El libro contiene un elogio de lo insignificante. En una vida con las posibilidades de locomoción cercenadas, observar a una criatura vivir su vida supone un agarre. El lento caminar del caracol se convierte en meta; el gasterópodo, en héroe al que emular, puesto que sus proezas resultan más cercanas a las posibilidades de Elisabeth que las de los individuos de su especie, demasiado extraños ya, con sus bruscos movimientos de brazos y piernas, con esos niveles de energía desconcertantes («Me asombraban los movimientos aleatorios de mis amigos por la habitación; era como si no supieran qué hacer con su energía. Tenían tan poco cuidado con ella…»). Habitar la otredad: «mientras que la energía de mis visitas humanas me agotaba, el caracol me inspiraba» y un viaje a la semilla. El caracol le proporciona un viaje hacia atrás. De alguna manera ese caracol, embajador de todos los caracoles, le estaba presentando a sus ancestros gasterópodos, que se remontan a un tiempo muy anterior a nuestra especie, y ella estaba viviendo en sí la experiencia de un mundo atemporal en miniatura. Los helechos y musgos del terrario del caracol, a modo de bosque primigenio, le conducen a un tiempo germen en el que caracol y ser humano compartieron origen evolutivo. Una experiencia hacia atrás no sólo imaginada, sino padecida desde el cuerpo. El resto de la habitación, una suerte de mapa a mundos lejanos (la librería o el baño como espacios demasiado distantes; espacios de nostalgia, de cuando era de nuestra especie).

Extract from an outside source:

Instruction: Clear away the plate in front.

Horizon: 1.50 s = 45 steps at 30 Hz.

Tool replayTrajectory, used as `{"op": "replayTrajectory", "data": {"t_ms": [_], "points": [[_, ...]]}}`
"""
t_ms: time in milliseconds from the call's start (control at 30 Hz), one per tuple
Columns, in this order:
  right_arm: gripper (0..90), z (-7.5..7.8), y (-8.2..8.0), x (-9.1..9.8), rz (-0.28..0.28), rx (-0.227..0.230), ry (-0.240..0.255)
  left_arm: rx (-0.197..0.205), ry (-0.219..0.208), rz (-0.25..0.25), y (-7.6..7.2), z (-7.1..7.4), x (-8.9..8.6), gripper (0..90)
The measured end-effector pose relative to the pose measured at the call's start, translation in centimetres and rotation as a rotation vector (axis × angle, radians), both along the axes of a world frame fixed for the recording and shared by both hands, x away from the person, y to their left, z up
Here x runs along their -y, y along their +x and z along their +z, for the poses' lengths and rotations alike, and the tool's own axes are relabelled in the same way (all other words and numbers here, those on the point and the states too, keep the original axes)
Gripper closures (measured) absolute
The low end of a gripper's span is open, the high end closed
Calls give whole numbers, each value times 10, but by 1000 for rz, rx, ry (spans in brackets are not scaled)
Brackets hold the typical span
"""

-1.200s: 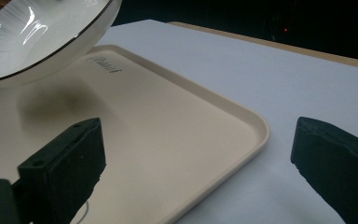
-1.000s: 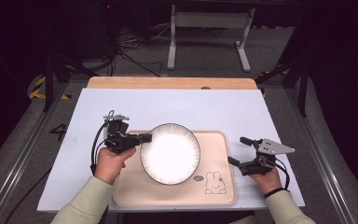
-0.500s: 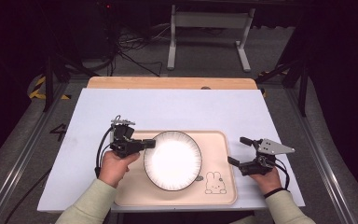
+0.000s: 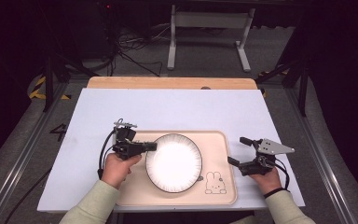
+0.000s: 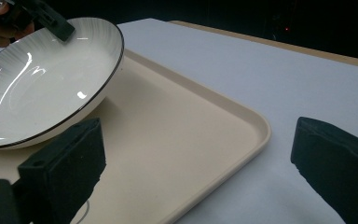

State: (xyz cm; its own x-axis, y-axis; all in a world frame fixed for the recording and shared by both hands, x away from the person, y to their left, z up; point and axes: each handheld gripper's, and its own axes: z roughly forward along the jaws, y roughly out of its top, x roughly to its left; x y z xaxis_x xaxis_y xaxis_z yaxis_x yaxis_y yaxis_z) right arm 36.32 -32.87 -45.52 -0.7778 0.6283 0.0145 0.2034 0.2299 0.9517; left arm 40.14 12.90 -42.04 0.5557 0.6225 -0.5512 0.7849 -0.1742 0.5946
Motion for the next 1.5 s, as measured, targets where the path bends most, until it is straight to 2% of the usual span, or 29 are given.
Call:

Es un libro que va de la experiencia corporal a la mente. No al revés. Primero se hace caracol, luego escribe. El taoísmo y el zen han apuntado a esta comunión, a esta mística. Ella no llega por ese camino, sino por el de la enfermedad y el azar. Tras un año cara a tentáculo con el caracol, la simbiosis kafkiana se va operando y el lector pasea por ese puente que es el libro hacia el mundo de los moluscos. Un libro de interés para el amante de la ficción (puede ser escéptico y leerlo de ese modo, como un cuento extraordinario), pero también para el campo de las humanidades médicas e incluso, llevando el libro más lejos de lo que él mismo propone, para un gasterópodo esoterismo. Por lo visto también se está utilizando en entornos educativos por su potencial edificante, inspirador.
A medida que la autora se fue recuperando, la ventana comunicativa hacia los caracoles se fue cerrando. Leyó y se interesó por ellos durante décadas, pero dejó de compartir la lentitud necesaria para la relación personal. En su diario dejó escrito: «Siempre hay mucho que hacer, independientemente de la velocidad a la que lo haga. Debo recordar al caracol. Acuérdate siempre del caracol».